__Exercise description__. Leave the pictures aside and copy all the data exactly.

__Collected data__.
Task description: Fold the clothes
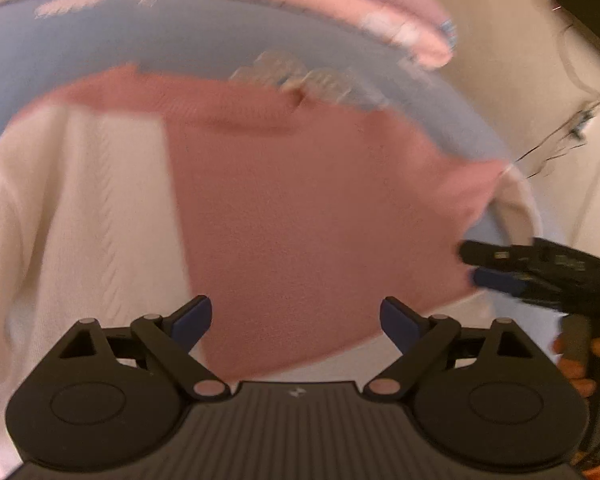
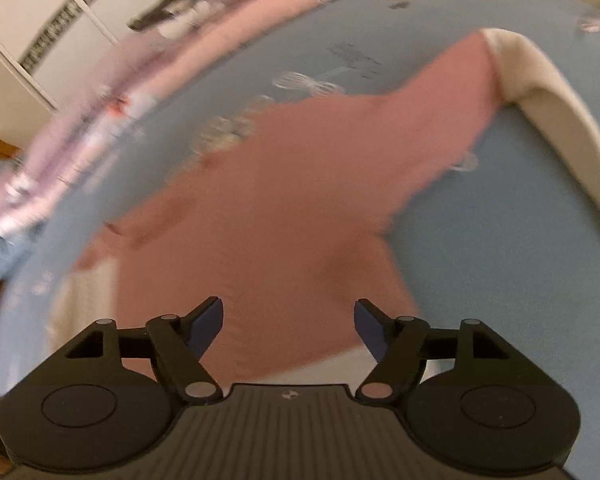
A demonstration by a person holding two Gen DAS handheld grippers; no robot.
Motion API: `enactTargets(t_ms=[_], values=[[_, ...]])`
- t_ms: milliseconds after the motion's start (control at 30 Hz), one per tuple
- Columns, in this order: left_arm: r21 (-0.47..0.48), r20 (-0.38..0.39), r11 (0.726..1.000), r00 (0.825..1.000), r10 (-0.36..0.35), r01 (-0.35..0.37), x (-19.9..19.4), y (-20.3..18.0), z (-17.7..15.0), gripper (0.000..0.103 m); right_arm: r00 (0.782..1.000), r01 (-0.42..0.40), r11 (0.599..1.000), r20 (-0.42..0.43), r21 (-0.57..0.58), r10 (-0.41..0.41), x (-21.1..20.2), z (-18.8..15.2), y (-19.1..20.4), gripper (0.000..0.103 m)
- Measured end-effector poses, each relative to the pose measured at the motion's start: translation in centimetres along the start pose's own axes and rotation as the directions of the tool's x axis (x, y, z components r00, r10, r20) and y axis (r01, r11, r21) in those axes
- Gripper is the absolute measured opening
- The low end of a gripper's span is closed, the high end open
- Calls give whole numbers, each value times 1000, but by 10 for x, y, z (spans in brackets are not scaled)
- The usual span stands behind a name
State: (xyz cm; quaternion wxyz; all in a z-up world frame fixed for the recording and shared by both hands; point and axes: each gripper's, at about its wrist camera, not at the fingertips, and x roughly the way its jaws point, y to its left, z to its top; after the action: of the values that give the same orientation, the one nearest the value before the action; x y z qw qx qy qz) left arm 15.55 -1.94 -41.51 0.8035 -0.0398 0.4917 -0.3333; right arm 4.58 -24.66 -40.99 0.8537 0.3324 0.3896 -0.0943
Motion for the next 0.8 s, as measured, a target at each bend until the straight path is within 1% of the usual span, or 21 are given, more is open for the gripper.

__Finished exercise__.
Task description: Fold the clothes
A demonstration by a person holding two Gen DAS handheld grippers; no robot.
Motion API: `enactTargets(t_ms=[_], values=[[_, ...]])`
- t_ms: milliseconds after the motion's start (control at 30 Hz), one per tuple
- Columns, in this order: left_arm: r21 (-0.47..0.48), r20 (-0.38..0.39), r11 (0.726..1.000), r00 (0.825..1.000), r10 (-0.36..0.35), r01 (-0.35..0.37), x (-19.9..19.4), y (-20.3..18.0), z (-17.7..15.0), gripper (0.000..0.103 m); right_arm: r00 (0.782..1.000), r01 (-0.42..0.40), r11 (0.599..1.000), r20 (-0.42..0.43), r21 (-0.57..0.58), r10 (-0.41..0.41), x (-21.1..20.2), z (-18.8..15.2), y (-19.1..20.4), gripper (0.000..0.103 m)
- Measured end-effector poses, each relative to the pose measured at the motion's start: translation in centimetres along the start pose's own axes and rotation as the directions of the tool's x axis (x, y, z components r00, r10, r20) and y axis (r01, r11, r21) in those axes
- Gripper is the absolute measured opening
- The low end of a gripper's span is closed, the high end open
- Calls give whole numbers, each value times 1000, but by 10 for x, y, z (spans in brackets are not scaled)
- The usual span stands behind a name
State: (xyz cm; quaternion wxyz; all in a z-up world frame fixed for the recording and shared by both hands; point and axes: each gripper's, at about its wrist camera, not at the fingertips, and x roughly the way its jaws point, y to its left, z to its top; after the action: of the values that give the same orientation, the one nearest the value before the action; x y z qw qx qy qz) left arm 15.55 -1.94 -41.51 0.8035 -0.0398 0.4917 -0.3333; right arm 4.58 -24.66 -40.99 0.8537 0.3324 0.3896 -0.0943
Motion for the next 0.8 s, as measured, a target at each bend until the straight path is within 1% of the usual span, or 21 are given, more is open for the gripper.

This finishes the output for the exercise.